When you write out the listing below, keep each word exactly as it stands and drop the pictures.

### PROVIDED INFORMATION
::::::
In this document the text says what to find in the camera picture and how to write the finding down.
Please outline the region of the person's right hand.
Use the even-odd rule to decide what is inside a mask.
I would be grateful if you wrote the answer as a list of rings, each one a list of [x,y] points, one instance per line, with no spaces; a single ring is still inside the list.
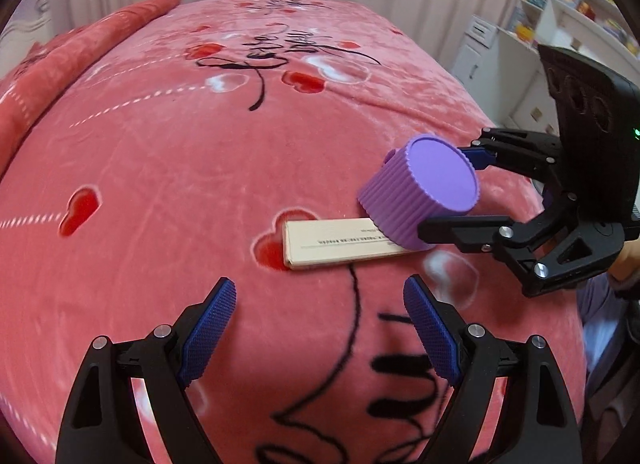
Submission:
[[[608,268],[608,277],[618,288],[631,288],[639,281],[640,240],[628,241]]]
::::::
### YOUR SOLUTION
In this document the text says what to find in the camera picture and how to write the finding down.
Please outline the region of the person's right hand.
Use the even-odd rule to decide what is inside a mask.
I would be grateful if you wrote the answer as a list of rings, each one a list of [x,y] points, one instance per line, with no spaces; a single ring is still inside the list.
Submission:
[[[608,268],[608,277],[618,288],[631,288],[639,281],[640,240],[628,241]]]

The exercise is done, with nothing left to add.